_Required work_:
Among the lines of the records, find all that carry the word "gray" and copy them.

————————

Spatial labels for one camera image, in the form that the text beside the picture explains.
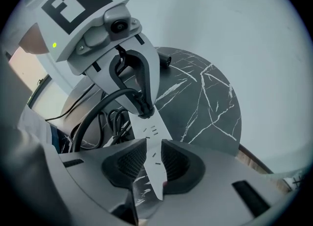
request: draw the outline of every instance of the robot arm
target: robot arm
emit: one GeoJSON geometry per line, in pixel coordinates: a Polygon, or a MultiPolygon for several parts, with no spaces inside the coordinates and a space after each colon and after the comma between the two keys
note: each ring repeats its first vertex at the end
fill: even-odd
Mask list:
{"type": "Polygon", "coordinates": [[[2,35],[4,53],[21,46],[33,54],[67,60],[107,94],[125,89],[119,74],[132,67],[146,101],[143,111],[130,94],[116,101],[143,118],[153,114],[160,59],[126,8],[129,0],[21,0],[2,35]]]}

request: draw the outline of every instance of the black slot
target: black slot
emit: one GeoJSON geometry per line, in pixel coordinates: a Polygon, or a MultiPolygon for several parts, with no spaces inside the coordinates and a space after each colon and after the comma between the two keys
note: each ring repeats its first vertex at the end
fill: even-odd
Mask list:
{"type": "Polygon", "coordinates": [[[138,42],[140,42],[141,45],[145,44],[145,42],[141,39],[141,37],[138,34],[135,35],[135,37],[138,40],[138,42]]]}
{"type": "Polygon", "coordinates": [[[138,216],[133,196],[132,191],[129,191],[125,203],[121,204],[114,211],[112,211],[112,215],[128,222],[129,224],[138,225],[138,216]]]}
{"type": "Polygon", "coordinates": [[[232,185],[254,217],[258,217],[269,209],[269,205],[246,181],[237,181],[232,185]]]}
{"type": "Polygon", "coordinates": [[[100,66],[98,65],[97,62],[94,62],[94,63],[92,64],[92,66],[94,67],[94,69],[95,69],[97,72],[99,72],[99,71],[101,70],[101,68],[100,68],[100,66]]]}
{"type": "Polygon", "coordinates": [[[71,161],[65,161],[63,162],[63,165],[65,168],[71,167],[71,166],[75,166],[77,164],[83,163],[84,161],[81,159],[75,159],[75,160],[71,160],[71,161]]]}

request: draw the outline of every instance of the white wall
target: white wall
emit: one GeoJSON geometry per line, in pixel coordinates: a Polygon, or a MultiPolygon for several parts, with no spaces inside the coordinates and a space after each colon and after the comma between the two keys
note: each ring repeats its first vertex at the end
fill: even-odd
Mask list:
{"type": "Polygon", "coordinates": [[[36,90],[38,81],[47,76],[37,57],[26,53],[21,47],[13,54],[9,64],[32,92],[36,90]]]}
{"type": "MultiPolygon", "coordinates": [[[[44,119],[59,116],[67,98],[68,95],[52,80],[41,92],[33,104],[32,110],[44,119]]],[[[62,129],[63,122],[61,119],[52,120],[49,123],[62,129]]]]}
{"type": "Polygon", "coordinates": [[[69,95],[71,91],[75,88],[78,82],[83,78],[82,75],[74,75],[67,62],[56,63],[50,53],[44,55],[37,55],[39,62],[48,72],[50,77],[54,82],[67,94],[69,95]]]}
{"type": "Polygon", "coordinates": [[[313,152],[313,47],[288,0],[130,0],[154,46],[189,50],[232,84],[241,144],[274,172],[313,152]]]}

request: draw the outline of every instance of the dark gray table
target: dark gray table
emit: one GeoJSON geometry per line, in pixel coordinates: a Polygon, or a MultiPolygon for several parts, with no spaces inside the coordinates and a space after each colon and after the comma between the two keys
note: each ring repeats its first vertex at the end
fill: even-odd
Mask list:
{"type": "MultiPolygon", "coordinates": [[[[172,56],[171,66],[160,70],[160,86],[156,108],[173,140],[209,147],[236,156],[241,136],[241,113],[236,94],[227,78],[209,61],[191,52],[160,47],[159,51],[172,56]]],[[[125,85],[139,90],[131,69],[121,74],[125,85]]],[[[68,97],[62,112],[92,84],[88,77],[81,80],[68,97]]],[[[70,133],[87,112],[95,106],[102,91],[97,87],[82,99],[64,118],[63,130],[70,133]]],[[[105,111],[121,106],[112,102],[105,111]]],[[[103,119],[105,144],[112,136],[103,119]]],[[[98,121],[88,128],[83,145],[97,144],[98,121]]],[[[140,218],[147,218],[158,203],[149,179],[143,169],[134,182],[136,208],[140,218]]]]}

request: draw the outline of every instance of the gray plastic housing
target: gray plastic housing
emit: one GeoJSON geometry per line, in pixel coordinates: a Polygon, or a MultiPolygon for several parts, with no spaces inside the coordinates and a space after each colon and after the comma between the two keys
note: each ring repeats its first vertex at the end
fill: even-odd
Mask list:
{"type": "Polygon", "coordinates": [[[139,34],[142,30],[139,20],[131,17],[124,4],[105,12],[103,20],[103,25],[91,27],[82,36],[69,56],[67,62],[73,74],[82,74],[109,50],[139,34]],[[118,20],[126,21],[128,28],[114,33],[111,31],[111,25],[118,20]]]}
{"type": "Polygon", "coordinates": [[[188,193],[165,195],[162,205],[149,220],[149,226],[243,225],[252,221],[254,216],[232,186],[237,181],[247,181],[270,206],[283,198],[273,183],[233,156],[192,144],[170,142],[200,157],[205,164],[205,174],[188,193]]]}
{"type": "MultiPolygon", "coordinates": [[[[145,99],[154,105],[157,99],[160,79],[160,62],[157,51],[150,43],[149,39],[142,33],[139,34],[144,44],[140,44],[136,37],[131,37],[119,45],[126,50],[128,54],[138,57],[143,63],[143,71],[146,77],[144,82],[145,90],[142,93],[145,99]]],[[[106,54],[103,54],[96,60],[99,68],[96,70],[94,66],[90,65],[85,71],[86,75],[107,94],[111,94],[119,89],[126,88],[123,82],[115,73],[115,65],[119,63],[120,55],[117,49],[112,48],[106,54]]],[[[123,95],[116,99],[116,101],[133,114],[139,114],[140,106],[131,97],[123,95]]]]}
{"type": "Polygon", "coordinates": [[[52,58],[67,60],[83,35],[104,24],[105,12],[129,0],[42,0],[36,20],[52,58]]]}
{"type": "Polygon", "coordinates": [[[103,161],[141,140],[111,147],[58,155],[52,145],[44,145],[48,168],[56,189],[72,215],[73,225],[129,225],[112,212],[127,203],[129,190],[114,187],[102,172],[103,161]],[[83,163],[66,168],[63,162],[83,163]]]}

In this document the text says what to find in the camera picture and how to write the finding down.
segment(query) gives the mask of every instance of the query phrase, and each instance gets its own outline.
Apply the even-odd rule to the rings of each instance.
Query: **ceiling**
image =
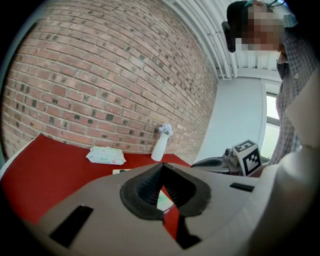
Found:
[[[276,61],[279,53],[254,56],[239,47],[234,53],[227,50],[221,23],[227,20],[227,7],[233,0],[162,1],[193,31],[215,68],[216,77],[223,80],[252,77],[281,82]]]

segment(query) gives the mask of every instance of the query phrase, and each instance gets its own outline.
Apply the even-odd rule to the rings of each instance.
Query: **brick wall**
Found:
[[[2,98],[8,157],[39,133],[79,147],[166,153],[192,162],[216,97],[196,40],[156,0],[60,0],[17,50]]]

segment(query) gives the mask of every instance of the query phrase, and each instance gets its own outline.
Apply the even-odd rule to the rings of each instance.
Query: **black slot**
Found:
[[[232,183],[230,185],[230,188],[234,188],[237,190],[243,190],[243,191],[247,191],[247,192],[252,192],[254,190],[254,186],[250,186],[250,185],[244,185],[244,184],[240,184],[240,183]]]
[[[79,205],[50,235],[64,247],[69,247],[94,209]]]

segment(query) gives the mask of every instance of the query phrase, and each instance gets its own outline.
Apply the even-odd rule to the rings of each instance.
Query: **wet wipes package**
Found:
[[[106,164],[106,165],[123,165],[126,161],[121,149],[94,146],[90,148],[90,152],[86,158],[92,163]]]

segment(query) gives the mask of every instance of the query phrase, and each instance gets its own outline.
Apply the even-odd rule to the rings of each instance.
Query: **checkered shirt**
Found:
[[[290,14],[284,16],[283,44],[287,61],[277,63],[282,79],[280,91],[276,97],[280,132],[269,165],[278,164],[285,155],[298,150],[301,145],[300,138],[285,111],[304,88],[318,64],[311,44],[297,33],[296,24],[297,20],[294,16]]]

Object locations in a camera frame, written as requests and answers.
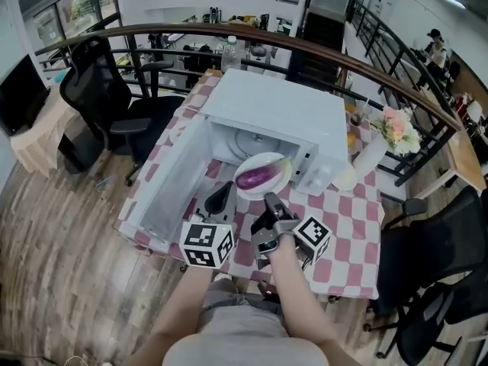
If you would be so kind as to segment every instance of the checkered tablecloth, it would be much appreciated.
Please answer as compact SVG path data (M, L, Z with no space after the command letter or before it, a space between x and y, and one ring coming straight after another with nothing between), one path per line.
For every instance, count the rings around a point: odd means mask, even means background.
M154 191L157 181L153 175L164 162L172 147L172 140L185 124L197 113L220 80L220 73L207 71L193 88L181 107L175 112L167 129L161 135L150 157L132 187L129 197L120 212L119 231L141 250L156 254L170 254L182 259L178 240L169 244L130 225L130 216L141 202L146 203ZM364 147L371 142L371 130L367 122L360 127L350 126L348 130L359 138ZM217 183L231 180L236 170L234 165L212 161L207 174L192 199L184 218L191 215L199 195ZM330 185L319 197L299 193L287 185L278 196L300 218L312 214L333 231L329 247L322 258L305 269L305 276L313 292L343 297L377 298L377 271L380 259L380 225L384 211L380 203L380 191L376 186L374 171L361 180L353 191L338 191ZM269 281L271 274L266 268L259 271L252 254L251 225L265 209L262 201L237 199L236 248L221 271L253 281Z

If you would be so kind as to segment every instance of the vase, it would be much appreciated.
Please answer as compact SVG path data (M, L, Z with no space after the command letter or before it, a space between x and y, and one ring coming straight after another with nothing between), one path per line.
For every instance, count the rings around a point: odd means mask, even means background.
M388 142L381 134L376 135L352 162L358 176L364 177L373 171L388 150Z

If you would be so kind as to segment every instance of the gray shorts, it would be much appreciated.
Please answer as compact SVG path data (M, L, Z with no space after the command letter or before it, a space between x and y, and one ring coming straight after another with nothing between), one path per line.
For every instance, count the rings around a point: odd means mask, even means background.
M283 318L283 310L279 303L264 301L261 294L239 293L237 286L227 278L212 282L205 294L202 313L218 307L234 307L249 305Z

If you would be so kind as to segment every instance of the bouquet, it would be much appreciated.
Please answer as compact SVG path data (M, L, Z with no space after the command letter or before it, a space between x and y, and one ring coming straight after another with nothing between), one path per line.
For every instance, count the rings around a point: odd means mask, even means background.
M384 106L383 117L371 122L374 130L388 142L393 153L406 155L420 150L420 135L410 123L412 110L394 110Z

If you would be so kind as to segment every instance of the staircase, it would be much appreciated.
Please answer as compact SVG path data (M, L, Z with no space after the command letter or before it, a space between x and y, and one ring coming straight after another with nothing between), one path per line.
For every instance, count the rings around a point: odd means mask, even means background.
M307 25L303 31L303 39L342 52L344 39L344 23L328 19L310 12ZM298 82L316 89L326 90L321 82L335 84L337 67L325 59L305 54L298 73Z

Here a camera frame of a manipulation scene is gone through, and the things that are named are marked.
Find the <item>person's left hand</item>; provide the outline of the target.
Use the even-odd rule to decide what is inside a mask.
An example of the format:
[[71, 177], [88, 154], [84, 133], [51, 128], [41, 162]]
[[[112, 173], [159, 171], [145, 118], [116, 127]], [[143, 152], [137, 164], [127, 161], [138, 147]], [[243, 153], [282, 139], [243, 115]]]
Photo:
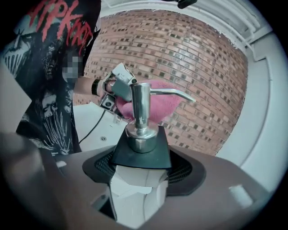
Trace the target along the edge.
[[108, 93], [112, 93], [112, 86], [115, 84], [115, 80], [107, 80], [105, 83], [105, 90]]

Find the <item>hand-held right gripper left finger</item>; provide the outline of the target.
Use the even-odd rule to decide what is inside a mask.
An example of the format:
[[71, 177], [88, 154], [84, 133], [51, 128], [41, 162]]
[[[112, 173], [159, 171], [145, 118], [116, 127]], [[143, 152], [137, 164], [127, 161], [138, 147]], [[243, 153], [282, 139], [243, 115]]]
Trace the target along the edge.
[[115, 230], [93, 196], [58, 168], [48, 150], [15, 133], [0, 135], [0, 226], [9, 230]]

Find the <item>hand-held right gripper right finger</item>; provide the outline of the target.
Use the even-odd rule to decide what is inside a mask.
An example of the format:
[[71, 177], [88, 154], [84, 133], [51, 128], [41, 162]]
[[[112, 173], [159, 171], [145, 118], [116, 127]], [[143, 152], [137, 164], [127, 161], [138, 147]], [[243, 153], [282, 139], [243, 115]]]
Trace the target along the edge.
[[192, 164], [190, 176], [206, 172], [189, 195], [168, 196], [145, 230], [239, 230], [255, 218], [270, 194], [234, 163], [189, 149], [173, 152]]

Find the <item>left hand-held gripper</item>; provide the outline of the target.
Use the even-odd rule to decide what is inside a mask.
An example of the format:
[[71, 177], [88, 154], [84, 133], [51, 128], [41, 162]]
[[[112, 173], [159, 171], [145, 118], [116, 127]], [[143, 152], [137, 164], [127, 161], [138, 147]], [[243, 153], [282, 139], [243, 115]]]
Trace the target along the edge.
[[[106, 87], [110, 81], [114, 81], [111, 91]], [[103, 80], [103, 90], [113, 96], [121, 97], [124, 101], [131, 101], [130, 85], [137, 82], [133, 73], [123, 64], [119, 63]]]

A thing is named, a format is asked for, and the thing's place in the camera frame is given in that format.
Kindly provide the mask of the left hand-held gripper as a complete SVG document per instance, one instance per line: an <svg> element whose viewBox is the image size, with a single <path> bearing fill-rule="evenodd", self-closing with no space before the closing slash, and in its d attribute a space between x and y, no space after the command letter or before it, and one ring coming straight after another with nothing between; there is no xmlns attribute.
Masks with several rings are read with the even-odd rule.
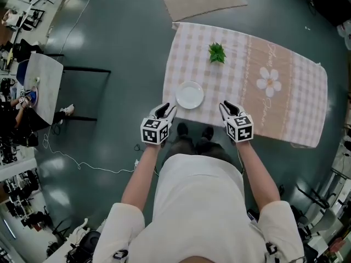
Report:
<svg viewBox="0 0 351 263"><path fill-rule="evenodd" d="M152 145L160 145L166 141L176 113L176 105L169 107L168 102L153 108L140 125L141 141Z"/></svg>

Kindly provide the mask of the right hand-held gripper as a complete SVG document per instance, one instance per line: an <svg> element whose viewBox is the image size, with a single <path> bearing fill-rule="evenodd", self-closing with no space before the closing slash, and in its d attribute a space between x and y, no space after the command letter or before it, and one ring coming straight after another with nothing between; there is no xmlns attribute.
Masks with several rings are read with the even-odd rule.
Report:
<svg viewBox="0 0 351 263"><path fill-rule="evenodd" d="M241 105L234 105L228 100L219 104L222 120L225 122L227 135L233 142L244 142L253 139L254 124L252 117Z"/></svg>

————————

_Result_:
request: draw the outline of every instance of the dark gray table
target: dark gray table
request: draw the outline of every instance of the gray plastic housing
target: gray plastic housing
If you would be so kind as to segment every instance of the gray shorts, it would be much appreciated.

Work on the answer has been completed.